* TASK TO CARRY OUT *
Copy every line of the material below word for word.

•••

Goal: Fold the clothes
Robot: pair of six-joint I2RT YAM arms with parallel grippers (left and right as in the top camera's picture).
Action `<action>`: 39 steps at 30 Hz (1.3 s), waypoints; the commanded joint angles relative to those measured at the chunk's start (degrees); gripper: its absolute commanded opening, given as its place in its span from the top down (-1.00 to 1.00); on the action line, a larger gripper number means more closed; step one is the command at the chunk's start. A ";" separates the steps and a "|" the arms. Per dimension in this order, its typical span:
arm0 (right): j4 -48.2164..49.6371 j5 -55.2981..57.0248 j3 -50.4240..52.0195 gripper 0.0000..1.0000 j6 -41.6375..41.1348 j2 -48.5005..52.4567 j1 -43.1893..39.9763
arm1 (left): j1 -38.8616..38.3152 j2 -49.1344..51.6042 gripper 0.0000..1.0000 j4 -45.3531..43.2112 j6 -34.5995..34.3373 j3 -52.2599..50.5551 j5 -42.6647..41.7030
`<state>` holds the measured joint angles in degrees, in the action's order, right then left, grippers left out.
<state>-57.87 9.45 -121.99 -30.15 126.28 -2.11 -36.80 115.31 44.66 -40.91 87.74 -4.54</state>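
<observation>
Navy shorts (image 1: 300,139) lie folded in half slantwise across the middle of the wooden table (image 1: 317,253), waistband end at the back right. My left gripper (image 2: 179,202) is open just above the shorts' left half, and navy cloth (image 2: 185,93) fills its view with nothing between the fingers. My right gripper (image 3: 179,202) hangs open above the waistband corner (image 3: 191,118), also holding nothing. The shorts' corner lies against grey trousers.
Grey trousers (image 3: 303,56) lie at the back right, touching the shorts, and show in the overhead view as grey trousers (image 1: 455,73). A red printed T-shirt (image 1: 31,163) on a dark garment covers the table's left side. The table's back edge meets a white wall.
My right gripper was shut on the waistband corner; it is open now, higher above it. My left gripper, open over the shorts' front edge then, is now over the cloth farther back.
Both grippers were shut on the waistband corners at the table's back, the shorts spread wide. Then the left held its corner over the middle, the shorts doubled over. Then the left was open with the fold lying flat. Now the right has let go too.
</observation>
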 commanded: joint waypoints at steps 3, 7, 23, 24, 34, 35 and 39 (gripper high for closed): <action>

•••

* THE ANSWER *
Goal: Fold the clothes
Robot: pair of six-joint I2RT YAM arms with parallel grippers (left and right as in the top camera's picture).
Action `<action>`: 39 steps at 30 Hz (1.3 s), waypoints; the commanded joint angles relative to those measured at the chunk's start (degrees); gripper: its absolute commanded opening, given as its place in its span from the top down (-1.00 to 1.00); on the action line, a larger gripper number means more closed; step one is the command at the chunk's start. A ";" separates the steps and a "|" the arms. Per dimension in this order, its typical span:
arm0 (right): j4 -48.2164..49.6371 j5 -55.2981..57.0248 j3 -50.4240..52.0195 gripper 0.0000..1.0000 j6 -41.6375..41.1348 j2 -48.5005..52.4567 j1 -43.1893..39.9763
arm1 (left): j1 -38.8616..38.3152 j2 -49.1344..51.6042 gripper 0.0000..1.0000 j4 -45.3531..43.2112 j6 -34.5995..34.3373 j3 -52.2599..50.5551 j5 -42.6647..41.7030
`<state>` holds the measured joint angles in degrees, in the action's order, right then left, grippers left out.
<state>-57.87 9.45 -121.99 -30.15 126.28 -2.11 -36.80 115.31 44.66 -40.91 87.74 -4.54</state>
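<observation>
Navy shorts (image 1: 300,139) lie folded in half slantwise across the middle of the wooden table (image 1: 317,253), waistband end at the back right. My left gripper (image 2: 179,202) is open just above the shorts' left half, and navy cloth (image 2: 185,93) fills its view with nothing between the fingers. My right gripper (image 3: 179,202) hangs open above the waistband corner (image 3: 191,118), also holding nothing. The shorts' corner lies against grey trousers.
Grey trousers (image 3: 303,56) lie at the back right, touching the shorts, and show in the overhead view as grey trousers (image 1: 455,73). A red printed T-shirt (image 1: 31,163) on a dark garment covers the table's left side. The table's back edge meets a white wall.
My right gripper was shut on the waistband corner; it is open now, higher above it. My left gripper, open over the shorts' front edge then, is now over the cloth farther back.
Both grippers were shut on the waistband corners at the table's back, the shorts spread wide. Then the left held its corner over the middle, the shorts doubled over. Then the left was open with the fold lying flat. Now the right has let go too.
</observation>
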 commanded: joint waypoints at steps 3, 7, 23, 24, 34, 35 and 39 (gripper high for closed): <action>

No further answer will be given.